An additional factor in the development of the city was its designation as a District City. In truth, there was another city in our district whose population was surely greater than that of Bielsk. Was that not Siemiatycze? Nevertheless, the tsarist government set our city as the capital of the district, and it can be assumed that the choice was due to Russian political considerations. Siemiatycze, as we know, was located within a concentration of the Polish settlement of Rogen. That is not the case with our city, which, as mentioned above, was mixed by race and nationality. But even when the power passed to the Poles, Bielsk remained the district capital with only a “small difference.” In the days of the Russians, all the officials were Russian, and in the days of the Poles, exclusively Polish. The transportation arteries connected the city with the center of the country. They were an important factor in the development of trade and the stimulation of foreign trade with Germany for the export of wood from the many forests in the vicinity and produce from the crops of the country.

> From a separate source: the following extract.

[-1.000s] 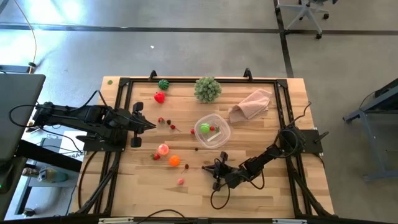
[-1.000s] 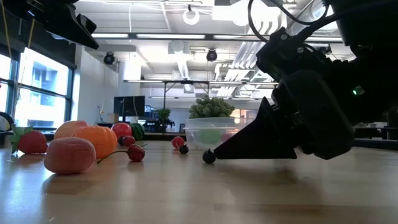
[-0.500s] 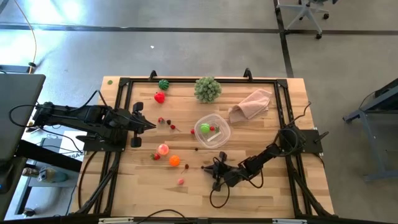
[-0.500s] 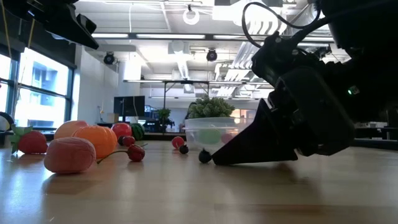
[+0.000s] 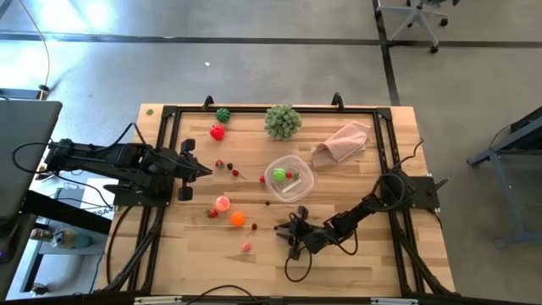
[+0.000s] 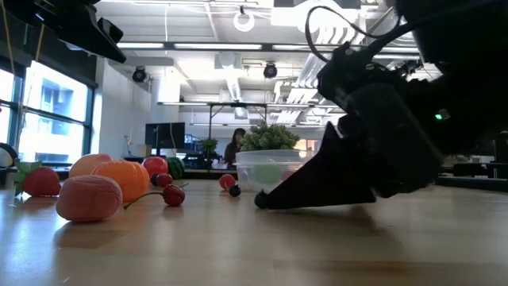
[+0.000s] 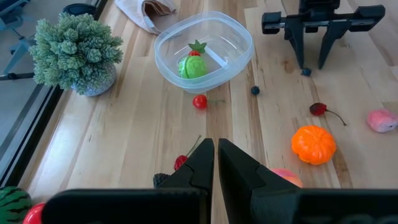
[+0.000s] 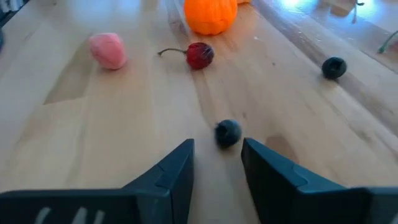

In our city we have counted dozens of families among our relatives without our knowing exactly the family tree and its branches because a long time has passed since its beginning. Also, there remained many buildings in the city which were known to have been built by the first members of our family, for example, the “Avstaria” [Hebrew: “ה”אבסטריה.] which was destroyed by the Nazis. These were buildings of a special size and shape that at the time were used as guesthouses for wayfarers and their vehicles.

In recent times they have been used as residences and shops. There was also a synagogue in our city that bore the name Itzela.[4]

 


On the Aliya of Gedalia Shtaynberg 1930
Gedalia is fourth from the right of those sitting

 

A significant portion of the residents lived in extreme poverty, with the main source of their livelihood coming from shopkeeping, crafts and trade in grains. There were those who went to America

[Page 261]

far away to find their livelihood there. Industry was almost non-existent. Even the traditional Jewish industries such as tanneries and textiles were absent from the city. At the same time, a cultured atmosphere prevailed in the city; it excelled in cleanliness and meticulousness in its external appearance – perhaps that is why the people of our city earned the nickname “Zyaidna Tarbes” [Yiddish, meaning “Silk Rucksach.”][5]

The relative youthfulness of the city in the renewal of its Jewish settlement and its accelerated growth left a special mark in it. Its inhabitants came from afar, from different settlement centers. They brought with them a spirit of modern culture and progress. The city was open to all gusts of wind in the Jewish world, and all the movements found their supporters in it without arousing the irritation of religious fanatics or people in authority. This is how the Zionist movement was preserved in our city in all its guises, and the socialist movement in its varieties. Among the citizens of our city were “revolutionaries” who went to the gallows in the days of the tzars. There were Zionists in the city from the beginning days of Herzl.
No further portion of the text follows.